WHAT IS NEEDED :: Print the lines in the listing below that fall between the line with "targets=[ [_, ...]" and the line with "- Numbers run", those two lines included, exactly as they stand and with nothing else.

RAW DATA ::
------------

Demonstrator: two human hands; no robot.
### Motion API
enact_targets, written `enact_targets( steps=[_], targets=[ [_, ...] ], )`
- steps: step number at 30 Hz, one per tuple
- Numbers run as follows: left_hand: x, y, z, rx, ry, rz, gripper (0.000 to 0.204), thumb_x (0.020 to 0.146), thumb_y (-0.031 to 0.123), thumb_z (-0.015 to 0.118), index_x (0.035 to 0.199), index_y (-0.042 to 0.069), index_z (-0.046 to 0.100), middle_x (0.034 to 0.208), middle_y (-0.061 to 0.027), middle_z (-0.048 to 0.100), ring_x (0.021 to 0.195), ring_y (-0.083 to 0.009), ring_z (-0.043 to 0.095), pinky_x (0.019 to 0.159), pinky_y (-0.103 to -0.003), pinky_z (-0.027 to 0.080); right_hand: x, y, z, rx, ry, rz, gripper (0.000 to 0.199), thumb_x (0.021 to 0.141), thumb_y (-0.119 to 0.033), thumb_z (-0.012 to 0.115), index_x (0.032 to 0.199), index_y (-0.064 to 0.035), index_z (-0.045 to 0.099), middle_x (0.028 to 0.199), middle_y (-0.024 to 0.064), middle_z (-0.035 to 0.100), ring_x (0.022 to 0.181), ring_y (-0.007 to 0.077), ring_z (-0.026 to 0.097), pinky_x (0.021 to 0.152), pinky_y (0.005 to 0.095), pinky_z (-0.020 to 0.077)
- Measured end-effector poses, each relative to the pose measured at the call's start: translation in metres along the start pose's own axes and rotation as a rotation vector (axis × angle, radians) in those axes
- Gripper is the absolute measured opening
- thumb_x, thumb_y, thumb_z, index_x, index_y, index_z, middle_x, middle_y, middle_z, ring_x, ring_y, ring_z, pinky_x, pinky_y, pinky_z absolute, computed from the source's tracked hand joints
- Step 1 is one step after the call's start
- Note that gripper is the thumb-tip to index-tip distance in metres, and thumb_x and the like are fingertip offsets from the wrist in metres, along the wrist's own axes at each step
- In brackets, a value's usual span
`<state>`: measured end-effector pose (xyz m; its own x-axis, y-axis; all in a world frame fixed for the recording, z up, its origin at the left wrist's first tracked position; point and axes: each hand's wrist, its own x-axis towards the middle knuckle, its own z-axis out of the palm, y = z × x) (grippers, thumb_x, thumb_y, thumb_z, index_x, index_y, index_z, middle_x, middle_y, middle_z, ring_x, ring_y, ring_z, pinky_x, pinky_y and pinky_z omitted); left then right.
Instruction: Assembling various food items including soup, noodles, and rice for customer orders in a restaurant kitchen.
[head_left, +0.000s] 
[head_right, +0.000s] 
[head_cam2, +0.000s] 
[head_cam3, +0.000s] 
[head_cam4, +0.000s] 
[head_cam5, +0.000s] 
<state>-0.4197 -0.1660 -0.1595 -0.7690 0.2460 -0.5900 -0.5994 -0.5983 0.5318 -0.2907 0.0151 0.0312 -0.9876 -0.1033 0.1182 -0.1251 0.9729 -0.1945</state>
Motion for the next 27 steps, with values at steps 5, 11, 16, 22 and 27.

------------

SOLUTION FOR THIS EXERCISE ::
enact_targets, written `enact_targets( steps=[_], targets=[ [_, ...] ], )`
- steps: step number at 30 Hz, one per tuple
- Numbers run as follows: left_hand: x, y, z, rx, ry, rz, gripper (0.000 to 0.204), thumb_x (0.020 to 0.146), thumb_y (-0.031 to 0.123), thumb_z (-0.015 to 0.118), index_x (0.035 to 0.199), index_y (-0.042 to 0.069), index_z (-0.046 to 0.100), middle_x (0.034 to 0.208), middle_y (-0.061 to 0.027), middle_z (-0.048 to 0.100), ring_x (0.021 to 0.195), ring_y (-0.083 to 0.009), ring_z (-0.043 to 0.095), pinky_x (0.019 to 0.159), pinky_y (-0.103 to -0.003), pinky_z (-0.027 to 0.080); right_hand: x, y, z, rx, ry, rz, gripper (0.000 to 0.199), thumb_x (0.021 to 0.141), thumb_y (-0.119 to 0.033), thumb_z (-0.012 to 0.115), index_x (0.032 to 0.199), index_y (-0.064 to 0.035), index_z (-0.045 to 0.099), middle_x (0.028 to 0.199), middle_y (-0.024 to 0.064), middle_z (-0.035 to 0.100), ring_x (0.022 to 0.181), ring_y (-0.007 to 0.077), ring_z (-0.026 to 0.097), pinky_x (0.021 to 0.152), pinky_y (0.005 to 0.095), pinky_z (-0.020 to 0.077)

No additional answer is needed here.